Potential and future perspectives

Significant progress in research and technological fields has contributed to remarkable findings on the physiological dynamics of the human body. Basic life science research has moved from 2D culture systems to more complex 3D dynamic cultures, not only to improve cell culture conditions by promoting nutrient and oxygen flow to cells, but also to more closely mimic the complex physiological environment. Unlike bioreactors or microfluidic-based culture models, for the purpose of mechanobiology studies, cells are usually seeded on polymeric substrates or incorporated into 3D constructs and stimulated in mechanical force devices in order to investigate cell adaptation to different mechanical stresses, such as tensile or compressive stresses.

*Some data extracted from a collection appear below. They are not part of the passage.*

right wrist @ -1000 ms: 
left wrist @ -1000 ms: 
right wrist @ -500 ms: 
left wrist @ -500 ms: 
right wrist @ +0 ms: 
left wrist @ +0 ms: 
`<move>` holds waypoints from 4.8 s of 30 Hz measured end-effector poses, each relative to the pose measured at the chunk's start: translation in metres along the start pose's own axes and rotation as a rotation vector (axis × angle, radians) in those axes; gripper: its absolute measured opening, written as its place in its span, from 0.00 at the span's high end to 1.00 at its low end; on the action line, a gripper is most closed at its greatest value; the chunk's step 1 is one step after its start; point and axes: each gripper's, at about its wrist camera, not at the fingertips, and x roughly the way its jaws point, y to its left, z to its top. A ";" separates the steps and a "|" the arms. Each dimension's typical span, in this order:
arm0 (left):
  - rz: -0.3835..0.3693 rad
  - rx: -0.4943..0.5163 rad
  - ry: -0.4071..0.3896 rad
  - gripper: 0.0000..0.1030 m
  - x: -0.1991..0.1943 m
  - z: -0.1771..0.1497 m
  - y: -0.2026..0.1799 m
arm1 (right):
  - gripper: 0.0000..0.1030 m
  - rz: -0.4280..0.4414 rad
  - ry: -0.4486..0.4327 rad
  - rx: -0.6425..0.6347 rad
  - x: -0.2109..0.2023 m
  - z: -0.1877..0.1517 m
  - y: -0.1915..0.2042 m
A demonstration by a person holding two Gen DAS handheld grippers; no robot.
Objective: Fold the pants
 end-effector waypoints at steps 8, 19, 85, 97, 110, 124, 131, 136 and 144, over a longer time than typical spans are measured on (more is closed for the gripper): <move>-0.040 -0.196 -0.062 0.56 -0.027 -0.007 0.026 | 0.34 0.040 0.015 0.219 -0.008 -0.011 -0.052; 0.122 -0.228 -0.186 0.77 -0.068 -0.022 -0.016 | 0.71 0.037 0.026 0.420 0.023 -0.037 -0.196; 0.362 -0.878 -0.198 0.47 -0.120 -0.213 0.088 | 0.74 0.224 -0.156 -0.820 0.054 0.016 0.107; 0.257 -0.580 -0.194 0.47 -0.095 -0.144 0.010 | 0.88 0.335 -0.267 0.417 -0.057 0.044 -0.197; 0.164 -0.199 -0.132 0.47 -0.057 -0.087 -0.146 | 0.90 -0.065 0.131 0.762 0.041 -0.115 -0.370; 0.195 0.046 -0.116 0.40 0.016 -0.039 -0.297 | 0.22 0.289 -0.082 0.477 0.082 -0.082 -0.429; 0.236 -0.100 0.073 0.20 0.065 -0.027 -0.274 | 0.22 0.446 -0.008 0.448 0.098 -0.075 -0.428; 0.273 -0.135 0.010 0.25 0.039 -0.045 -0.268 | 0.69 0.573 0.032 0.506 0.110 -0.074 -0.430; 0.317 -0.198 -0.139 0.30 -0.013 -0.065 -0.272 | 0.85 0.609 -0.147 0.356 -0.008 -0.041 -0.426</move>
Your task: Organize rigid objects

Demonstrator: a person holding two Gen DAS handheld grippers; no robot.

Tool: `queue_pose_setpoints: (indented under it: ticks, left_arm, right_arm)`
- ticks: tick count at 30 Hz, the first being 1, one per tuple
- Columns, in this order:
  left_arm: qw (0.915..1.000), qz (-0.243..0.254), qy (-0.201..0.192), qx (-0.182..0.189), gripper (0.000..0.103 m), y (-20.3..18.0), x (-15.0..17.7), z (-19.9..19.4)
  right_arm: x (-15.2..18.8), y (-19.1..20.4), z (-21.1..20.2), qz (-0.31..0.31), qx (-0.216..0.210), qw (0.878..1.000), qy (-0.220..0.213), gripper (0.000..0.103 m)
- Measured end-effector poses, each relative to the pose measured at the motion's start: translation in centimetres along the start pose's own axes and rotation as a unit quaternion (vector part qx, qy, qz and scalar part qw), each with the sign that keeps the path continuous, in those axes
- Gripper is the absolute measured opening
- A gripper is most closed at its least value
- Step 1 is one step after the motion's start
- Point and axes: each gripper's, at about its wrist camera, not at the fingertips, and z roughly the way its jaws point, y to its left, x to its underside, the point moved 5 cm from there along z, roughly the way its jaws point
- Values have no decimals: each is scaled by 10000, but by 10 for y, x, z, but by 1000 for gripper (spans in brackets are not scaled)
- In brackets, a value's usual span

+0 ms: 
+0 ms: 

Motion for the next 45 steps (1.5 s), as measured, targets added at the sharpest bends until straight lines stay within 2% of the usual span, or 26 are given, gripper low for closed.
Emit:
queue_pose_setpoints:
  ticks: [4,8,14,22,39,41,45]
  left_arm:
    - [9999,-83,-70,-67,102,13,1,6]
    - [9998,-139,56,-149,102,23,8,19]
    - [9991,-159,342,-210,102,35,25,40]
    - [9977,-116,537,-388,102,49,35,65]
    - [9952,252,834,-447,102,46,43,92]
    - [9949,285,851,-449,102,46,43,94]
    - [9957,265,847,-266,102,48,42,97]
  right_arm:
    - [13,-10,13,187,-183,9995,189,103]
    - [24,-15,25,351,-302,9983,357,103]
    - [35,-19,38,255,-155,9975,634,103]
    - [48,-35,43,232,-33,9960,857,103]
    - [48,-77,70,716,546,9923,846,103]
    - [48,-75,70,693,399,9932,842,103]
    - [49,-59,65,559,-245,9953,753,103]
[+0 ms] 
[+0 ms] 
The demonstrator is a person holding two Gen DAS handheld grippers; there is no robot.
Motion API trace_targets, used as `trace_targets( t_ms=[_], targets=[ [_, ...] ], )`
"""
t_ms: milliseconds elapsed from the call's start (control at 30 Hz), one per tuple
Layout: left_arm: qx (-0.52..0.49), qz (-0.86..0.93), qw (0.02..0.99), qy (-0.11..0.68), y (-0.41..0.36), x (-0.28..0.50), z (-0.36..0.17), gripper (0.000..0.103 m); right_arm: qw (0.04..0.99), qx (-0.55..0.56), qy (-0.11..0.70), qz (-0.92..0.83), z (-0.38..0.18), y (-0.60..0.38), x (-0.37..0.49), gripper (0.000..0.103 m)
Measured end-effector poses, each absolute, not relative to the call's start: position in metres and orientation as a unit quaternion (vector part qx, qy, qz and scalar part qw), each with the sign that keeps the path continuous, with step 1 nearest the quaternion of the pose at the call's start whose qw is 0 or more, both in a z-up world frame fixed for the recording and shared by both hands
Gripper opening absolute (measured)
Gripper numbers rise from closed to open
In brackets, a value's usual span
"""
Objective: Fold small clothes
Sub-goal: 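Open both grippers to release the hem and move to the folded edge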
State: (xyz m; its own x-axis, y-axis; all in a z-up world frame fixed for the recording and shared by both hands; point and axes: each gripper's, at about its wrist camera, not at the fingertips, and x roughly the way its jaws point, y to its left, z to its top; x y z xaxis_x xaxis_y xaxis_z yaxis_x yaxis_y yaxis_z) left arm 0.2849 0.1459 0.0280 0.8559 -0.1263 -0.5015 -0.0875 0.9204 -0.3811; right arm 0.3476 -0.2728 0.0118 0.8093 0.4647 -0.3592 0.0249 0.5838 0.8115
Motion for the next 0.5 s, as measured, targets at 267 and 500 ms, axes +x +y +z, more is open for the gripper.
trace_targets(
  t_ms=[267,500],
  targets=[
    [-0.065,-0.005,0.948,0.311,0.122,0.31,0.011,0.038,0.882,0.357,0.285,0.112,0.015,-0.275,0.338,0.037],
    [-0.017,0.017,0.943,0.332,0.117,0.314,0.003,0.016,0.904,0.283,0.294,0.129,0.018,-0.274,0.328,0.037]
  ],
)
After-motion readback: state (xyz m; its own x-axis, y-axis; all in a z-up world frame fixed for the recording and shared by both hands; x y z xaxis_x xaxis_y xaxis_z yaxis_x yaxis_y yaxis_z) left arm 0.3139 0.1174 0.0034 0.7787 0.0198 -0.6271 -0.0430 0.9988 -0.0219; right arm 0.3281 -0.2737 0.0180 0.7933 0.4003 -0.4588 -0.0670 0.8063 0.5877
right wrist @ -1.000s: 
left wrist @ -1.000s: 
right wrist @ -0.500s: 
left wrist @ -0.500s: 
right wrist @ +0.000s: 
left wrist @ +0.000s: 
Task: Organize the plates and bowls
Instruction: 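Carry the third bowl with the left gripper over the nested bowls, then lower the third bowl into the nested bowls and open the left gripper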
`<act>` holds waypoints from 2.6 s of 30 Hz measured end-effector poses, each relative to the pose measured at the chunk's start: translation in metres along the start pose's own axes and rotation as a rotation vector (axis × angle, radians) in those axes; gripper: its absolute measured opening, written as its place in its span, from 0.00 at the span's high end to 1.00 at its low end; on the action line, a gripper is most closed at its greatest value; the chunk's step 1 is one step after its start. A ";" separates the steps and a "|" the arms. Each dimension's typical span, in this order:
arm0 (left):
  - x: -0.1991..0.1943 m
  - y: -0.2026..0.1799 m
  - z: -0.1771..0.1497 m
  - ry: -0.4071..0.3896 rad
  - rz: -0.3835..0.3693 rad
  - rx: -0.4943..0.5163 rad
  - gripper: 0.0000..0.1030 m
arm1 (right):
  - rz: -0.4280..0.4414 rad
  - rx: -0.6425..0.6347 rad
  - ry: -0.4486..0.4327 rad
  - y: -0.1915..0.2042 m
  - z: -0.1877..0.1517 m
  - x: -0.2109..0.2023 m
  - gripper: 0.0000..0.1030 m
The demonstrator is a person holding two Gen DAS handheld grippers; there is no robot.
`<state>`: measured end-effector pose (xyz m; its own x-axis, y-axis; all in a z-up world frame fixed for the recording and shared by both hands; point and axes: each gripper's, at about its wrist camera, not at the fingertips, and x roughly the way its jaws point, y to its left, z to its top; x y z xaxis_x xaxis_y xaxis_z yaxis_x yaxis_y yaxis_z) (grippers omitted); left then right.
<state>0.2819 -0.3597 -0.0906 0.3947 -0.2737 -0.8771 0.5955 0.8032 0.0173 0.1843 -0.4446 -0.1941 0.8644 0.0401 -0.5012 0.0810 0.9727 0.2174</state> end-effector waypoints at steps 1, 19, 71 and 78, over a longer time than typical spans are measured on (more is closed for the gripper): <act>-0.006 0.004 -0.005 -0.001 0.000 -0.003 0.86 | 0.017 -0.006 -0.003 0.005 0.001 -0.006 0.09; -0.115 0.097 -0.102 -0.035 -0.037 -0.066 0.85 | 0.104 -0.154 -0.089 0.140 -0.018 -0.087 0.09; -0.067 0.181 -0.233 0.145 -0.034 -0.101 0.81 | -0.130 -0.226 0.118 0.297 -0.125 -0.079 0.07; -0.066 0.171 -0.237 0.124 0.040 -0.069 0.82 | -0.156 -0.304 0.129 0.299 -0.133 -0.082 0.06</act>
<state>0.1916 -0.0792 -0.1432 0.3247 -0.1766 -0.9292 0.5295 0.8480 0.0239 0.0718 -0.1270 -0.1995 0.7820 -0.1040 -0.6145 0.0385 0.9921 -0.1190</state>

Regenerative medicine strategies involve the use of biomaterials whose mechanical properties and behaviour upon implantation may be studied in vitro by closely mimicking physiological conditions of, for example, bone [43, 74,75,76], heart muscle [42, 135], tendon [56], and lung [77]. By reproducing the physiological conditions to which the implants or biomaterials would be subjected, the need to perform in vivo animal testing would decrease. This would be in line with the European Directive 2010/63/EC which follows the “3Rs: reduction, refinement, and replacement” strategy to reinforce the importance of using alternative in vitro and in silico methods to obtain the maximal information from the intended product prior to clinical trials [136,137,138]. Despite more reliable studies conducted over the past years for multiple tissue-specific applications, there are still opportunities for further improvement. Mechanical stimulation devices should be designed (or integrated with other systems) to allow multiple and real-time assessment and evaluation of cell behaviour and responses at a microscale. One possibility is performing real-time imaging using non-invasive imaging techniques, fluorescence, or μCT. In order to assure optimal experimental conditions, mechanical stimulation devices could be coupled and assembled with sensors for monitor-based and cell-specific parameters, such as pH, temperature, oxygen, and secretion of small molecules and proteins.